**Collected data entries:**
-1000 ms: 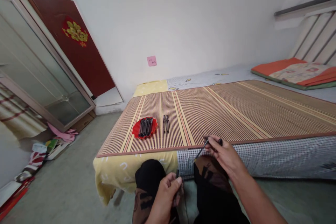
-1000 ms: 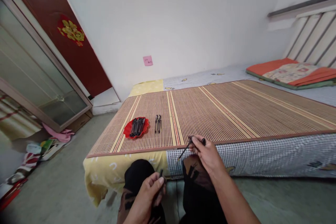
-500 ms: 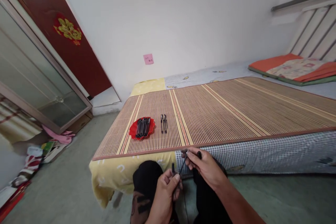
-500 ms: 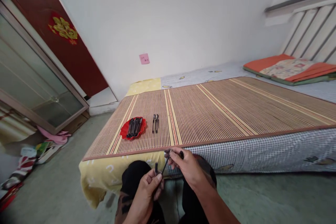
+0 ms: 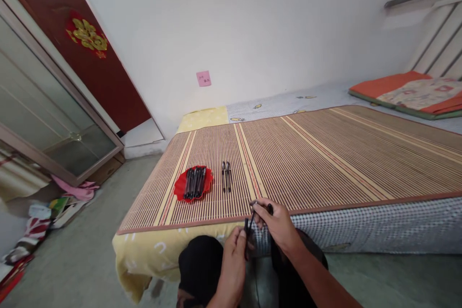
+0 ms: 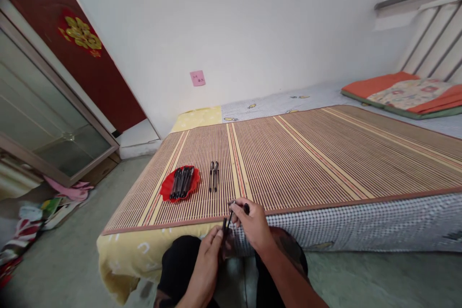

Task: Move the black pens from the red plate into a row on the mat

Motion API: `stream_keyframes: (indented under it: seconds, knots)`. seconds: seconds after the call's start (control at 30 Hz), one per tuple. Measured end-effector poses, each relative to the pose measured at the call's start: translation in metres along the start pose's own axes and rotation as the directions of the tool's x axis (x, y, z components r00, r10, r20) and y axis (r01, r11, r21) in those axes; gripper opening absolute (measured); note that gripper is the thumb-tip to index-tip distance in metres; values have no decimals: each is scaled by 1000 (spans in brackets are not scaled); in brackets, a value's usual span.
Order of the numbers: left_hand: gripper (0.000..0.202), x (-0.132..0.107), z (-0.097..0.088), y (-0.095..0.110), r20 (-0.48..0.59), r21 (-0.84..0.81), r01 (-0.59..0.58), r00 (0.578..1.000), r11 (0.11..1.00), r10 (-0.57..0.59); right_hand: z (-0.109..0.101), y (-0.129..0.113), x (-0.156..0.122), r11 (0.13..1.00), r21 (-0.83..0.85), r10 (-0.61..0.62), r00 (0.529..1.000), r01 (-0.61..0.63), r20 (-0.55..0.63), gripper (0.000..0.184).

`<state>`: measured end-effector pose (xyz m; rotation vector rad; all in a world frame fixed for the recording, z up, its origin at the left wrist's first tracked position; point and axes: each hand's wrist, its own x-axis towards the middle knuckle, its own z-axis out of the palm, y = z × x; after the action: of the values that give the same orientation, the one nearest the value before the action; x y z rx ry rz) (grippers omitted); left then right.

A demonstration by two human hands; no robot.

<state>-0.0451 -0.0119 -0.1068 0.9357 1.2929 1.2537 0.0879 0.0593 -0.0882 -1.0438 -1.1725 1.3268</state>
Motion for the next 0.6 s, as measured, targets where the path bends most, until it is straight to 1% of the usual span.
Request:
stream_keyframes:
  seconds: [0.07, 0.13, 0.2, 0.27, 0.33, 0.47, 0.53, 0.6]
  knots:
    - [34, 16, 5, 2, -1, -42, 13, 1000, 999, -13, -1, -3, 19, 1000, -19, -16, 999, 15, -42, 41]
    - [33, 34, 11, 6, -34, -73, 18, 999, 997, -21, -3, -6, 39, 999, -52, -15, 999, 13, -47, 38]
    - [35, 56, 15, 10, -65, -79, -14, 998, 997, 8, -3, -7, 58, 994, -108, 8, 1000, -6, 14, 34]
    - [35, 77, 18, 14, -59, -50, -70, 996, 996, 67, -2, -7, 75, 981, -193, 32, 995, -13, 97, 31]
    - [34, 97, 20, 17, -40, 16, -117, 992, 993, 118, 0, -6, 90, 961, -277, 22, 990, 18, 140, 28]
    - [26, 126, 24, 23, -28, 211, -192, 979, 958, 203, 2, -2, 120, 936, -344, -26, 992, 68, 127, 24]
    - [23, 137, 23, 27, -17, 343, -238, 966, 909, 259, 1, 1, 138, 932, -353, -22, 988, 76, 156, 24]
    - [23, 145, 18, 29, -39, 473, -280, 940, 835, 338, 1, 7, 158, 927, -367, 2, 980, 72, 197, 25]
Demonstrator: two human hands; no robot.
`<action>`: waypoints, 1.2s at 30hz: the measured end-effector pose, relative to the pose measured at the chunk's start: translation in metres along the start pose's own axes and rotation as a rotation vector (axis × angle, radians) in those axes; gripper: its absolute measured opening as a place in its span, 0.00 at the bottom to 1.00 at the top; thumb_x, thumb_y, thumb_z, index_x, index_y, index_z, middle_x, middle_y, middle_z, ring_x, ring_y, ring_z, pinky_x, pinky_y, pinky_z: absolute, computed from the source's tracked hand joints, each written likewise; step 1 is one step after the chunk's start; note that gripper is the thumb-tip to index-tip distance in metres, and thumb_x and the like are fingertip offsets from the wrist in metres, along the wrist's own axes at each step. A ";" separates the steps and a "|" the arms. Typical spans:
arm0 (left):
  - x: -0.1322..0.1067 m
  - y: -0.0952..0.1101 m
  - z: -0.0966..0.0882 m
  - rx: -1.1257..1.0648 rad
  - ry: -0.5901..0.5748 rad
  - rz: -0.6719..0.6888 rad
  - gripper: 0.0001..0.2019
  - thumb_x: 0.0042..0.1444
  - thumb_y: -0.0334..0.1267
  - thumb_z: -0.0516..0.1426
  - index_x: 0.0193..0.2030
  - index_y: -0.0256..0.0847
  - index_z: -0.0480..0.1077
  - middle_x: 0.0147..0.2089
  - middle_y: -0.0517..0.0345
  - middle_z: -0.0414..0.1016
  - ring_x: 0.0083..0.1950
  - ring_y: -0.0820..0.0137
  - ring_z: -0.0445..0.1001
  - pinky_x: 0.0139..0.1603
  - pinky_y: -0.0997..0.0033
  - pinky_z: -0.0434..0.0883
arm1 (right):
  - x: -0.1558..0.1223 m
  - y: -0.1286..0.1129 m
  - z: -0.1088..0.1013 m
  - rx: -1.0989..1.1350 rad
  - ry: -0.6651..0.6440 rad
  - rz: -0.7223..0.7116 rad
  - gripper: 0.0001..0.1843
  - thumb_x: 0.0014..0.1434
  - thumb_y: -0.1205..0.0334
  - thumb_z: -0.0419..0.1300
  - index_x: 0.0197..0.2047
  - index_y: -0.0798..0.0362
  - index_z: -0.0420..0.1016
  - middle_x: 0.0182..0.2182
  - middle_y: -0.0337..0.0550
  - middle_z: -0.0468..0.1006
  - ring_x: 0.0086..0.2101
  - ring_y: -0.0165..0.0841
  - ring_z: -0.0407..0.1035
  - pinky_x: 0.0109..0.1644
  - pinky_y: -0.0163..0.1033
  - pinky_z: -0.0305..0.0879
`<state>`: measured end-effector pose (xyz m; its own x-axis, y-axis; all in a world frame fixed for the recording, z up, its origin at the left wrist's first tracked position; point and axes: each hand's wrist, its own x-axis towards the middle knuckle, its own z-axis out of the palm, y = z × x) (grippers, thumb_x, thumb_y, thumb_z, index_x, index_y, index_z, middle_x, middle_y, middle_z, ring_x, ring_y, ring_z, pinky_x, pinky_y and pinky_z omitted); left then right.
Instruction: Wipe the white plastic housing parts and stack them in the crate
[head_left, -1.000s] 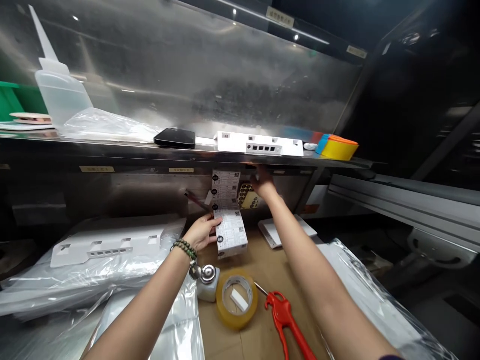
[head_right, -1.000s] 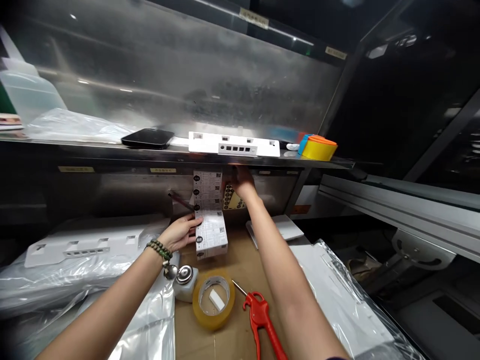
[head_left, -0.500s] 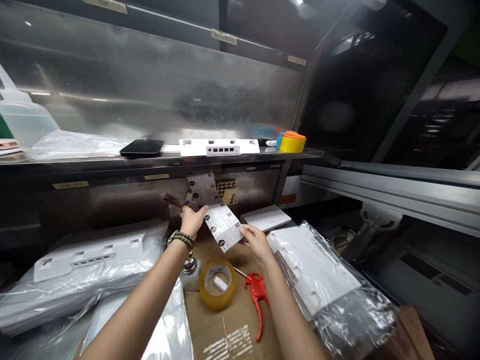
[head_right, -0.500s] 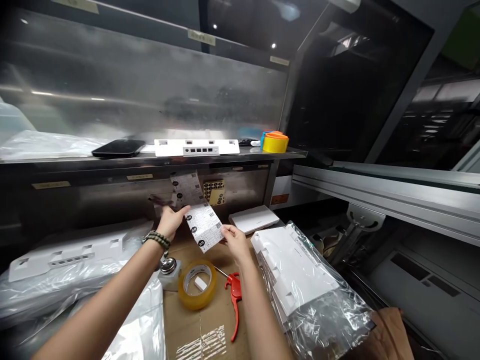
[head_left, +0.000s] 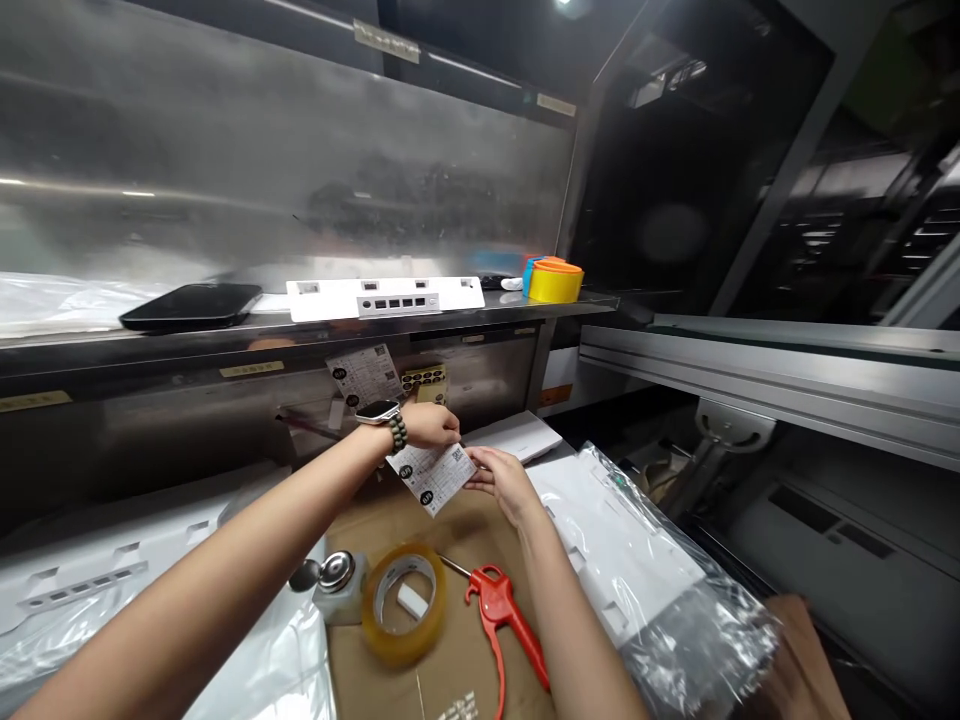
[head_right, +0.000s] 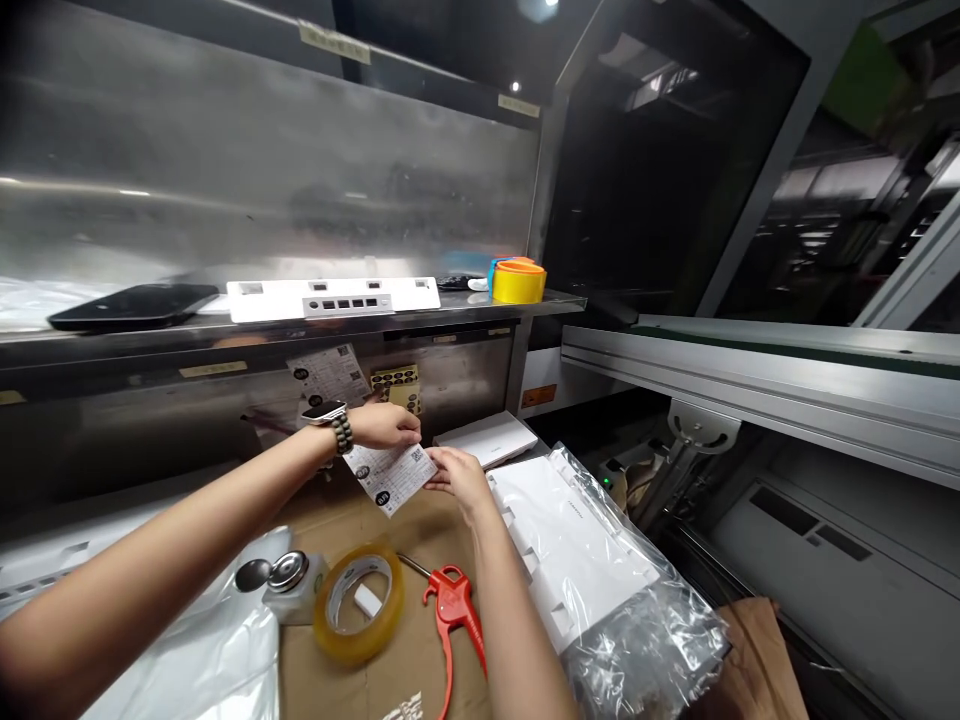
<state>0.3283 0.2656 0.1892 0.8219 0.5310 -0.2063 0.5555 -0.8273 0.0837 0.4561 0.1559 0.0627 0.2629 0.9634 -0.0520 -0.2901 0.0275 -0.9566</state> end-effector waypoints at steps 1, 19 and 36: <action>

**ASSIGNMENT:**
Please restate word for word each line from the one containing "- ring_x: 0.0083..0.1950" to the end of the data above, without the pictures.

**TASK OUTPUT:**
  - ring_x: 0.0083..0.1950
  - ring_y: -0.0820..0.0137
  - ring_z: -0.0445..0.1001
  - pinky_x: 0.0139..0.1603
  - pinky_y: -0.0997..0.0033
  - pinky_z: -0.0434..0.0883
arm1 (right):
  - x: -0.1558..0.1223 m
  - y: -0.1286..0.1129 m
  - z: -0.1088..0.1013 m
  - rx: -1.0989..1.1350 rad
  - ry: -0.6651..0.6440 rad
  - rz: -0.7223..0.7116 rad
  - gripper: 0.0001..0.1843
  - thumb_x: 0.0014..0.1434
  - thumb_y: -0.1205..0.0334
  - thumb_z: -0.0419..0.1300
  - index_x: 0.0197..0.2047
  - index_y: -0.0798..0.0362
  - index_z: -0.0420..0.1016
  - middle_x: 0.0182..0.2182
  - middle_y: -0.0337..0.0550
  - middle_z: -0.0468..0.1006
  - ring_x: 0.0086..0.2101
  - ring_y: -0.0165..0.0841
  - ring_z: -0.0407..0.1035
  - pinky_x: 0.0109..0.1644
  - pinky_y: -0.0163..0.1033
  - pinky_z: -0.0305..0.0879
`<state>`: measured end-effector pose (xyz m; its own x-axis, y-axis; all in a world frame fixed for the recording, z up, its origin at the left wrist's first tracked position; point and axes: each hand's wrist, its own x-axis towards the middle knuckle, its own z-axis out of the palm, y = z × x) (grippers, thumb_x, thumb_y, thumb_z, index_x, index_y, index_z, middle_x, middle_y, middle_z, ring_x, ring_y, ring_z, pinky_x, pinky_y and pinky_z omitted); left then right.
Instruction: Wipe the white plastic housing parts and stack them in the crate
[head_left, -1.000s] 
[head_right, -1.000s] 
[head_left, -0.500s] 
[head_right, -0.500s] 
[head_left, +0.000s] 
[head_right, +0.000s] 
<state>0.3283 0.2656 0.1892 0.8219 0.5310 -0.2063 0.5555 -0.8273 0.0837 0.4561 0.1559 0.0627 0.2629 0.9634 -0.0520 -0.2901 0.0275 -0.9566</state> end-effector waypoints at steps 1, 19 and 36: <action>

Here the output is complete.